A cadre of chromatin-binding proteins helps rebuild the nuclear envelope after mitosis, Anderson et al. show. The proteins anchor the nascent envelope to the chromosomes and allow it to expand.
The nuclear envelope is an obstacle to chromosome separation. So before mitosis, the membrane dissolves and the lipids and some of the proteins it contained take refuge in the endoplasmic reticulum (ER). After segregation, ER membranes coalesce and surround the chromosomes, restoring the envelope. The researchers previously showed that reticulons, proteins that curl ER sheets into tubes, hamper envelope reconstruction. That suggests that other proteins must counteract this rolling tendency so that the reforming nuclear envelope bends just the right amount. Anderson et al.'s suspicions fell on a group of proteins from the inner nuclear membrane, including LBR and MAN1, that fasten the developing envelope to chromatin.
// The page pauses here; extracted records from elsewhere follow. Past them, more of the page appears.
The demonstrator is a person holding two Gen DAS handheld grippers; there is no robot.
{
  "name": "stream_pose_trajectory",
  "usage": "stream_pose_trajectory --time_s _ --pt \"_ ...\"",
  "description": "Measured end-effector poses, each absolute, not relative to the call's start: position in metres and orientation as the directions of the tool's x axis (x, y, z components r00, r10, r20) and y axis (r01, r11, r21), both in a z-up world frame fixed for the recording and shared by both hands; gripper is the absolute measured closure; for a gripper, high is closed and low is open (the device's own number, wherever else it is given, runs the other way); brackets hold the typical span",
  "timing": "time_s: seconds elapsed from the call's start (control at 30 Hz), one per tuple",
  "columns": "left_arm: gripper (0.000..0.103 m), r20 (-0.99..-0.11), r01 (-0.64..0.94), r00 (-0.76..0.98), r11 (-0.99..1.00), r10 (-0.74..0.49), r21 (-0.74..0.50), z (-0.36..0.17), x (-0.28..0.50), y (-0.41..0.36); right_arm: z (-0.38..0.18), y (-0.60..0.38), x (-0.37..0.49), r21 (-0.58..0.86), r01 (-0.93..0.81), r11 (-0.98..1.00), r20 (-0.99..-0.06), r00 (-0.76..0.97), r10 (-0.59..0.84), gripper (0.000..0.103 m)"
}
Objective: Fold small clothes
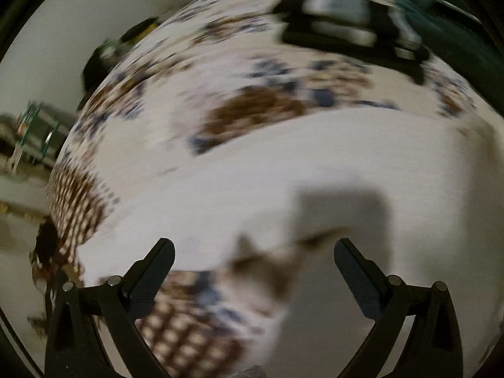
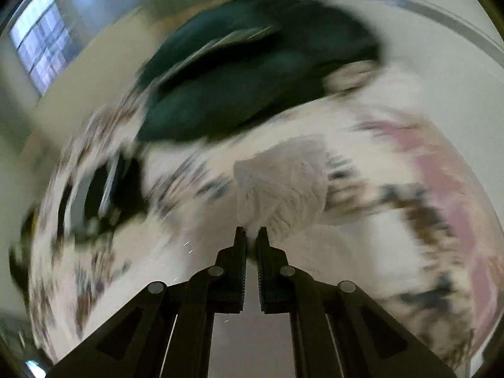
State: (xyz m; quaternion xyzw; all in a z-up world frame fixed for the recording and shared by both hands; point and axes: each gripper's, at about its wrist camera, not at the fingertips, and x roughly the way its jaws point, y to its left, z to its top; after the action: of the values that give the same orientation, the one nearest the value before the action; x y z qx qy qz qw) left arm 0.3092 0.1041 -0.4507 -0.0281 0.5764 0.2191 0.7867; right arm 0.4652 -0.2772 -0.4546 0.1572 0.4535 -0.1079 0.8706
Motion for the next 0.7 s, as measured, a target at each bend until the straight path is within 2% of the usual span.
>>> stream_pose_trajectory --time_s 0.2,0.4,0.47,0.53,0.6,0.67,0.7 --pt "0.000 -0.924 -0.485 0.177 0.847 0.338 0.217 -0.466 0.279 0.190 -0.561 -0.082 0.497 0.002 0.069 0.998 -0.895 0.444 -0.029 0.097" --pt "0.000 -0.935 -0.559 0.127 0.803 0.330 0.207 -0.480 0.253 0.238 -0.603 0.011 0.489 -0.122 -0.066 0.990 -0.916 0.393 -0.086 0.097" --pt "0.000 -0.948 -0.600 0.105 0.779 0.302 0.182 -0.482 0.240 0.254 -0.605 0.014 0.491 -0.111 -0.089 0.990 -0.945 0.319 -0.078 0.095" --pt "0.000 -0.961 -0.640 0.094 0.755 0.261 0.143 -0.483 0.227 0.264 -0.603 0.007 0.488 -0.007 -0.063 0.998 -0.969 0.247 0.009 0.086" --pt "0.000 -0.976 -0.700 0.091 0.710 0.198 0.079 -0.484 0.207 0.278 -0.590 -0.008 0.478 0.075 -0.004 0.997 -0.969 0.234 0.074 0.053" --pt "0.000 -0.991 -0.783 0.112 0.620 0.078 -0.040 -0.491 0.181 0.295 -0.573 -0.027 0.459 0.120 0.055 0.991 -0.965 0.240 0.103 0.043" --pt "0.000 -0.991 -0.830 0.130 0.547 0.005 -0.106 -0.499 0.166 0.304 -0.569 -0.033 0.451 0.112 0.069 0.991 -0.967 0.237 0.093 0.043"
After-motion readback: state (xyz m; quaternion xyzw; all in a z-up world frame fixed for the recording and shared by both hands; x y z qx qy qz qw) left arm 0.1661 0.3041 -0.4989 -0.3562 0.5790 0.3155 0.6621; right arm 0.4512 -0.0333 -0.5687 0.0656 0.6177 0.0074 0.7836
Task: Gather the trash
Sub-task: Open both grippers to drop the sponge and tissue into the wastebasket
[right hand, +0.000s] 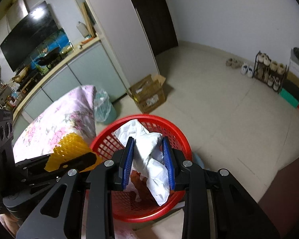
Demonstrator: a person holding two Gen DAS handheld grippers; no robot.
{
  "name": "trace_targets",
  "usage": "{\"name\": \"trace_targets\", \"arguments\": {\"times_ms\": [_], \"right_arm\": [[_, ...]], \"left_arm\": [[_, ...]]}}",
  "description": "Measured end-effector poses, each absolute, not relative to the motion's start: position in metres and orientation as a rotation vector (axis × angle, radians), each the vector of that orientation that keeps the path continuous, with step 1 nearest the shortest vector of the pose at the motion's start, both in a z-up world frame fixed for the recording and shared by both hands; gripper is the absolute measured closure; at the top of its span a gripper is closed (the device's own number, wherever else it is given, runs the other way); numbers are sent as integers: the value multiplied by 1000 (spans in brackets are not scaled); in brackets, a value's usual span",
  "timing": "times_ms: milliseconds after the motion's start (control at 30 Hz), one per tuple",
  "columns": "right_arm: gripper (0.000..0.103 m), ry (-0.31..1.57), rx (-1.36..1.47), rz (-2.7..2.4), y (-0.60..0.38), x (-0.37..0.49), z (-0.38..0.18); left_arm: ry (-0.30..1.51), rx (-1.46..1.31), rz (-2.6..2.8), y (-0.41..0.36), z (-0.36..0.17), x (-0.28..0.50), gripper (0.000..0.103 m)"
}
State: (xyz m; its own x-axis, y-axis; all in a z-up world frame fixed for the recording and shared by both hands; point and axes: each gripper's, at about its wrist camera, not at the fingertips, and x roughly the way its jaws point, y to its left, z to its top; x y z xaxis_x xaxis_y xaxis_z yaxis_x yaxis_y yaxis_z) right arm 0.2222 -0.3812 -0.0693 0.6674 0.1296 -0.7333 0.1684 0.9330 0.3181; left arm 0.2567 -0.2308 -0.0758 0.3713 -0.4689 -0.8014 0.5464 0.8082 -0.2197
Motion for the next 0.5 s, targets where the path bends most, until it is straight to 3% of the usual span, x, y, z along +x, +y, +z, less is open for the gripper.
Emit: {"name": "trace_targets", "arguments": {"times_ms": [167,233,300,500], "right_arm": [[67,884,402,-15,-381,225,-82],[53,889,426,-16,-384,225,-84],[49,891,439,-16,-385,225,-84],[47,883,445,-29,-390,214,-79]], "left_arm": [[1017,103,-658,-237,-88,259,80],[1017,100,-656,-237,-89,258,63],[1017,88,-652,-233,-88,259,48],[987,70,-619,-216,-73,255,30]]}}
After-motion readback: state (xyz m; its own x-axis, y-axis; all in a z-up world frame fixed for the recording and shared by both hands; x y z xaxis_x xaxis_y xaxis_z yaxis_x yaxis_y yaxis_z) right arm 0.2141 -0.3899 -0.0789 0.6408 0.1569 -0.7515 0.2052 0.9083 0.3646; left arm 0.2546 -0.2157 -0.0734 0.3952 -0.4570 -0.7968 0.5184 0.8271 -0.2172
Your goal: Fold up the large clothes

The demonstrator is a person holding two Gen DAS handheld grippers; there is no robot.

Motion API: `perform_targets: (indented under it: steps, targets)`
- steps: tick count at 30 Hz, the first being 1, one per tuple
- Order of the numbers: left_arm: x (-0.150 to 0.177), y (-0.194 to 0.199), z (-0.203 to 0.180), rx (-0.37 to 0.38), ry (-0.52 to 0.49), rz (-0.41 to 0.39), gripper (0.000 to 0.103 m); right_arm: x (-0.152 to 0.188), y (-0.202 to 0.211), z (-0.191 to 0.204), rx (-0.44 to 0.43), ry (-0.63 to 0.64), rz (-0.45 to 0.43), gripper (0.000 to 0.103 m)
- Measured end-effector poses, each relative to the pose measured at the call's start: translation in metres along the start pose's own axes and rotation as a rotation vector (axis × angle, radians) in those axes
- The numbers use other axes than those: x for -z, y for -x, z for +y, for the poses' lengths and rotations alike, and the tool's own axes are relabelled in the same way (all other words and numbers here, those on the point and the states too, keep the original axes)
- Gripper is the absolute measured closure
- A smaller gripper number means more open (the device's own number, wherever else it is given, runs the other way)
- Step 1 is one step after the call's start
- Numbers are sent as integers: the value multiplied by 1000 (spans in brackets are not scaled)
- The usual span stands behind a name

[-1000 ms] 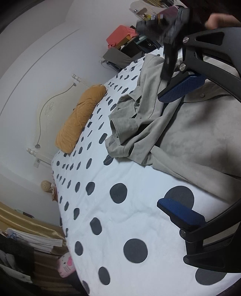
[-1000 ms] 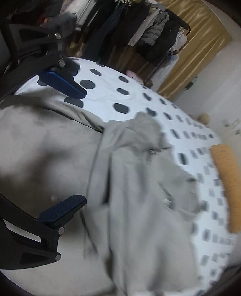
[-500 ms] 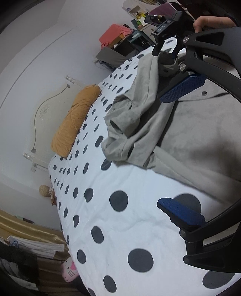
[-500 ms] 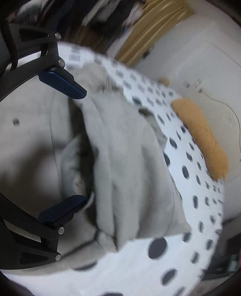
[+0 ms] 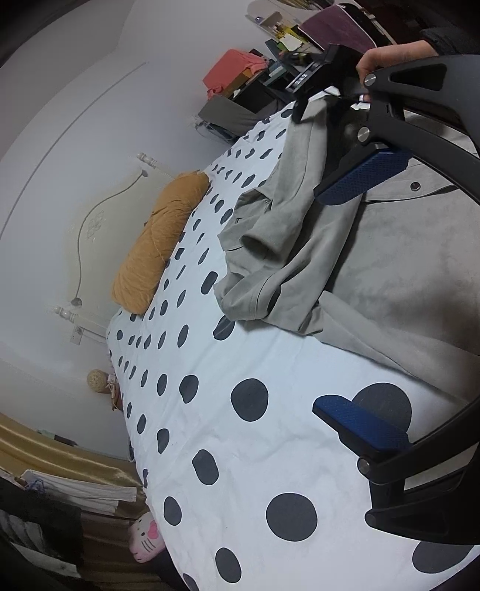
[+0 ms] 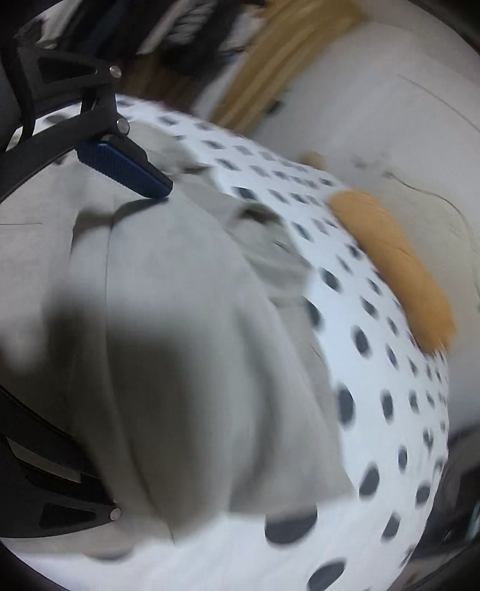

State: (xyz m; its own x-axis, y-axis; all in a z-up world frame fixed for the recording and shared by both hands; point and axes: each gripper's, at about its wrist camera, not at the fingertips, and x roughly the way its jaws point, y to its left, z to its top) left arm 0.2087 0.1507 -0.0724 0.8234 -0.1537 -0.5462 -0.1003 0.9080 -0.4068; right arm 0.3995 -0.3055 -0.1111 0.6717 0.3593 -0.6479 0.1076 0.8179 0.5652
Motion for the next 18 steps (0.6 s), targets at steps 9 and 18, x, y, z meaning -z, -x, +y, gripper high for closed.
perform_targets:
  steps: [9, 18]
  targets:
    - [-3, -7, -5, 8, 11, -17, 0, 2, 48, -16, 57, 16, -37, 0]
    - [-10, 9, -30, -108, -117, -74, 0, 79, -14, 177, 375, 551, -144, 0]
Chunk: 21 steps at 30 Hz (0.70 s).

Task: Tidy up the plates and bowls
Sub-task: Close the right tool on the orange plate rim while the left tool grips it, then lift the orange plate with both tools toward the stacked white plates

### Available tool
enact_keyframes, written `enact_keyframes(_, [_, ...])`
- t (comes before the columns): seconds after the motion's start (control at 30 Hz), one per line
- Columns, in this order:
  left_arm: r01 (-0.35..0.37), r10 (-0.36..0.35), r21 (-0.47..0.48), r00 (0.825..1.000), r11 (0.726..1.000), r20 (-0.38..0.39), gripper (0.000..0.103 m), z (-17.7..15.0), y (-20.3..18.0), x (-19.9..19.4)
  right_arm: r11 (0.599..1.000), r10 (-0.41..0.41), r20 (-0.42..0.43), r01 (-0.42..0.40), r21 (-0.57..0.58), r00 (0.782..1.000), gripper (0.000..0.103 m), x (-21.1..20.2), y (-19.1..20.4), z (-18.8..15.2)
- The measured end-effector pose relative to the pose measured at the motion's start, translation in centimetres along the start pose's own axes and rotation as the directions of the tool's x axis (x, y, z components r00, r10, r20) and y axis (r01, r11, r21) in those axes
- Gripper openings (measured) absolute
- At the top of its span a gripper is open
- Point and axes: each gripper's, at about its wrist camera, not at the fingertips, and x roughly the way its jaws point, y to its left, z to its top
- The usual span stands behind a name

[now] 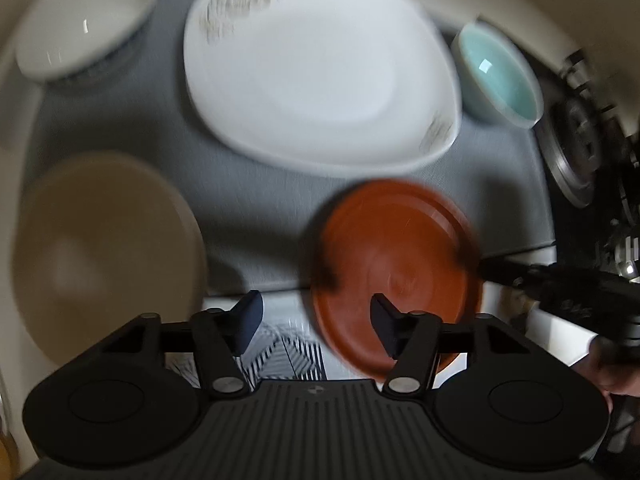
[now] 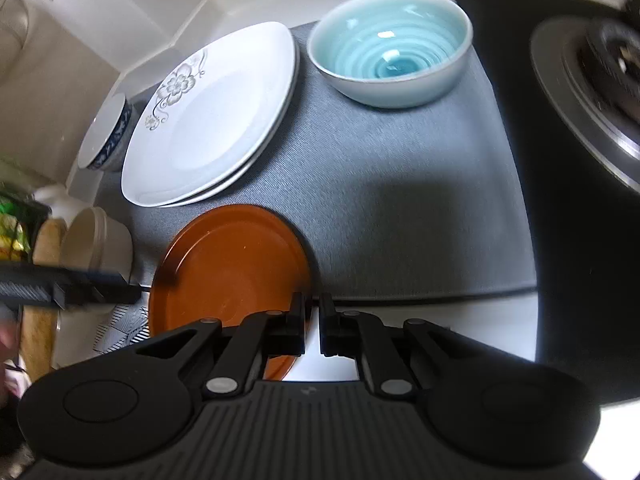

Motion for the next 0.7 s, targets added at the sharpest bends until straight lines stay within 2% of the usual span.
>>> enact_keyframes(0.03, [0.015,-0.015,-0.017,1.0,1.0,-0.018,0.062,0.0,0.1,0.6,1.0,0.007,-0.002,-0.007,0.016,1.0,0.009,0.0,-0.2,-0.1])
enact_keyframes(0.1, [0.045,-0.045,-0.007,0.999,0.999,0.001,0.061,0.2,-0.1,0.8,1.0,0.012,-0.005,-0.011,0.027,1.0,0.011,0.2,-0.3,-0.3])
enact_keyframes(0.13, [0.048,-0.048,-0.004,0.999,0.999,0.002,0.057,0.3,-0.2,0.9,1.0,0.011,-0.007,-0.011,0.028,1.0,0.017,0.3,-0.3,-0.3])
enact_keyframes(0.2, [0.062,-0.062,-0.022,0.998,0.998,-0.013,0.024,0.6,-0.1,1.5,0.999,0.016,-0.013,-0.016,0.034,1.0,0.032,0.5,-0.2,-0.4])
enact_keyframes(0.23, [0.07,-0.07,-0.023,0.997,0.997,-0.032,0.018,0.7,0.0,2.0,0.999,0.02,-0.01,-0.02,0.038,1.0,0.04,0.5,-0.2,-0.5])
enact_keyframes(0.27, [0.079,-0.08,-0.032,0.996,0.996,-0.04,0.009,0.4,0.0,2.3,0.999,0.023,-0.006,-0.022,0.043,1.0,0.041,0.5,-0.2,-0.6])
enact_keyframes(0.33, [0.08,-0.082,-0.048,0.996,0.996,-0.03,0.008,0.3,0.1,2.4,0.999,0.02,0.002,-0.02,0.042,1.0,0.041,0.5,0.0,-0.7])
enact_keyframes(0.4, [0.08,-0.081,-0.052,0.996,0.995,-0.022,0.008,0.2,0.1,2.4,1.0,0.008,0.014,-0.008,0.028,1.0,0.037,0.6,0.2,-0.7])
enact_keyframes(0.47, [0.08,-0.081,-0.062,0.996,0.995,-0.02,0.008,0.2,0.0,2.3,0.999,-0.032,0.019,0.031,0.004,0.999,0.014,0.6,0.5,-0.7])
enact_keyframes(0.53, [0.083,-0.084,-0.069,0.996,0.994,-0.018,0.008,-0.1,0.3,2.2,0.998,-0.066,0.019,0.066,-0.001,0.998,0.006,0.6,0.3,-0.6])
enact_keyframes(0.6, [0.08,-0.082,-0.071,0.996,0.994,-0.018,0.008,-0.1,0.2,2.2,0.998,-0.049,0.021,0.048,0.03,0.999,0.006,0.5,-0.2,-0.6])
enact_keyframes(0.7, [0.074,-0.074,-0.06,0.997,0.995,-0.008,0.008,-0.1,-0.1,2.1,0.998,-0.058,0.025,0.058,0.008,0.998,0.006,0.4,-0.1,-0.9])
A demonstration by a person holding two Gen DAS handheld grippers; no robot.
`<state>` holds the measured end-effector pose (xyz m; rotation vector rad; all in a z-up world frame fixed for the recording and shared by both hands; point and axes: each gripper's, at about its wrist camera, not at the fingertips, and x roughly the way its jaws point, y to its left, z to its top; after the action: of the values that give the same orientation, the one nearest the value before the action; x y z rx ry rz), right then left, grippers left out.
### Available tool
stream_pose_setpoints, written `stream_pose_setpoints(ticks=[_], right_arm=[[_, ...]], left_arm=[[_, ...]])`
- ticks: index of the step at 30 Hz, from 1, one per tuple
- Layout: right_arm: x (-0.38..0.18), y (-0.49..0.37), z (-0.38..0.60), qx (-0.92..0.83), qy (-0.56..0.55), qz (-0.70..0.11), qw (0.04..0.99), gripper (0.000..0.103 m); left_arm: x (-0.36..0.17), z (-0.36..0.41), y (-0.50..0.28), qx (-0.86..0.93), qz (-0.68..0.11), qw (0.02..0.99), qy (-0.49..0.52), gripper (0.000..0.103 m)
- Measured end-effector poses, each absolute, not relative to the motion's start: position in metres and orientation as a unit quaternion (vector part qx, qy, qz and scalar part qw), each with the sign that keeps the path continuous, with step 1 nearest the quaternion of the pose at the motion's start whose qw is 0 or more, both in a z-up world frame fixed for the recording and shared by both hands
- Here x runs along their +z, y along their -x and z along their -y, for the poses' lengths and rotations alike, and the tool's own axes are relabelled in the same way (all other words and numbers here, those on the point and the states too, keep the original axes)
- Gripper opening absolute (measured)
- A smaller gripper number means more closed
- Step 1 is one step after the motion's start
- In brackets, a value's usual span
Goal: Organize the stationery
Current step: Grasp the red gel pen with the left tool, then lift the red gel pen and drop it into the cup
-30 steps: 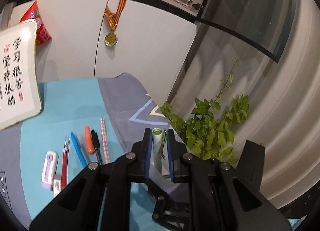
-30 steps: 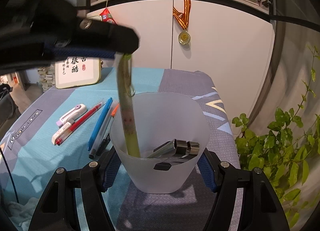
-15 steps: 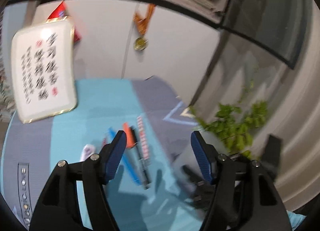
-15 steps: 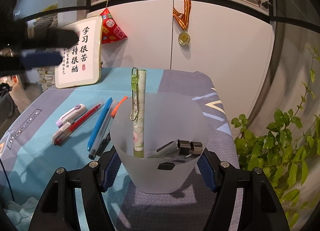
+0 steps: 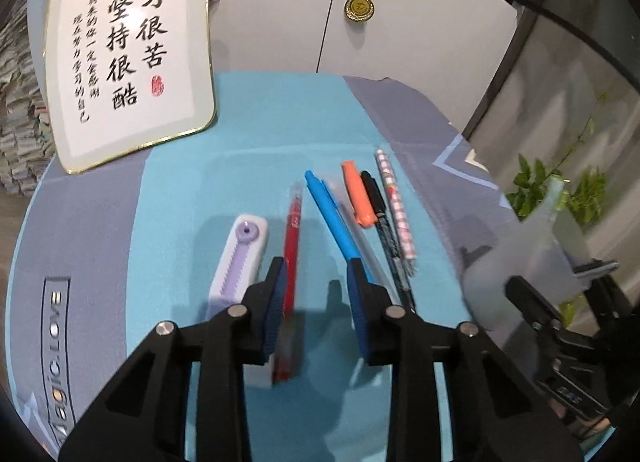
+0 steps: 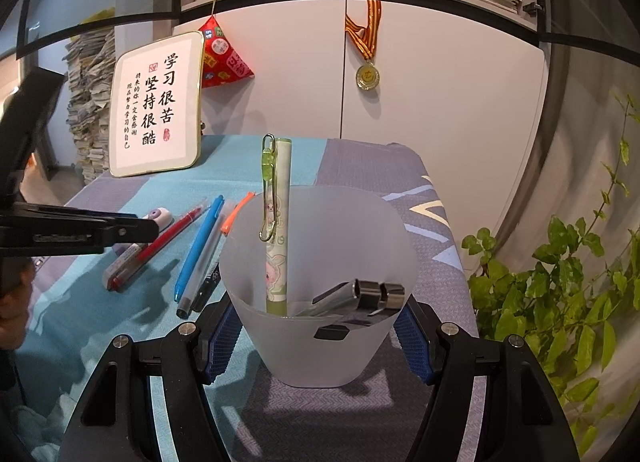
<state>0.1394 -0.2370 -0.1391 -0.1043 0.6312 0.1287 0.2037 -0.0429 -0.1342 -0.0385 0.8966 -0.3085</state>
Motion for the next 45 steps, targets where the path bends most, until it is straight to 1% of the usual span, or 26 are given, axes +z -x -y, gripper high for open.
stream_pose_setpoints(ticks=[8, 10, 11, 14, 17, 21, 24, 25, 26, 27, 29, 35, 37, 39, 45], right_arm=[[-0.139, -0.139, 0.237, 0.064, 0.051, -0.31, 0.947, 0.07], [-0.139, -0.139, 0.237, 0.064, 0.05, -0.311, 0.947, 0.07], [-0.139, -0.139, 0.237, 0.064, 0.05, -0.311, 0.947, 0.07], [-0.14, -0.14, 0.236, 0.064, 0.05, -0.311, 0.947, 0.07], [-0.14, -0.139, 0.236, 0.062, 0.051, -0.31, 0.947, 0.07], [-0.14, -0.139, 0.237, 0.063, 0.051, -0.31, 0.947, 0.07], [-0.14, -0.138, 0.236, 0.062, 0.052, -0.31, 0.947, 0.07], [-0.14, -0.139, 0.237, 0.062, 0.051, -0.31, 0.947, 0.07], [-0.14, -0.138, 0.236, 0.062, 0.052, -0.31, 0.947, 0.07], [-0.14, -0.138, 0.236, 0.062, 0.052, -0.31, 0.947, 0.07], [-0.139, -0.138, 0.237, 0.061, 0.053, -0.309, 0.948, 0.07], [-0.139, -0.138, 0.237, 0.059, 0.055, -0.309, 0.948, 0.07], [-0.139, -0.138, 0.237, 0.06, 0.055, -0.309, 0.948, 0.07], [-0.139, -0.138, 0.237, 0.06, 0.054, -0.309, 0.947, 0.07], [-0.139, -0.138, 0.238, 0.061, 0.053, -0.31, 0.947, 0.07]], left_arm=[[-0.153, 0.047, -0.234, -0.143, -0.465, 0.874, 0.001, 0.026], [-0.156, 0.045, -0.234, -0.137, -0.465, 0.875, 0.0, 0.018], [-0.156, 0.045, -0.234, -0.139, -0.471, 0.871, 0.001, 0.006], [-0.156, 0.036, -0.227, -0.167, -0.492, 0.853, 0.051, 0.007], [-0.152, 0.032, -0.207, -0.179, -0.5, 0.844, 0.072, 0.007], [-0.153, 0.037, -0.167, -0.187, -0.519, 0.832, 0.054, 0.007], [-0.154, 0.04, -0.146, -0.191, -0.516, 0.835, 0.029, 0.008], [-0.152, 0.04, -0.143, -0.189, -0.511, 0.838, 0.02, 0.009], [-0.148, 0.039, -0.139, -0.189, -0.5, 0.845, 0.013, 0.013], [-0.145, 0.039, -0.137, -0.191, -0.49, 0.851, 0.01, 0.02], [-0.139, 0.036, -0.137, -0.196, -0.475, 0.858, 0.022, 0.022], [-0.141, 0.032, -0.168, -0.201, -0.486, 0.847, 0.076, 0.02], [-0.144, 0.033, -0.173, -0.188, -0.487, 0.85, 0.071, 0.019], [-0.143, 0.046, -0.181, -0.183, -0.488, 0.851, 0.062, 0.011], [-0.143, 0.04, -0.181, -0.167, -0.479, 0.861, 0.042, 0.011]])
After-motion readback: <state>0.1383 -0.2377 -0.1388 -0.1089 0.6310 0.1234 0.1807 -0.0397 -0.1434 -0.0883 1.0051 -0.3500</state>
Cells work fast, rebuilding the nuclear envelope in about 10 minutes. The team demonstrated that trimming the levels of these inner membrane proteins one at a time slowed the reconstruction but didn't stop it. Restoration of the nuclear envelope occurs in two steps—first the ER membranes home in on the chromatin, and then they reshape into nuclear envelope sheets. Reducing levels of three of the inner membrane proteins hindered the second step, not the first. Two components of nuclear pores also took part in the rebuilding. The researchers suggest that by tacking sections of ER membrane to the chromosomes, the inner membrane proteins prevent ER membranes from rolling up and enable them to eventually enclose the chromosomes.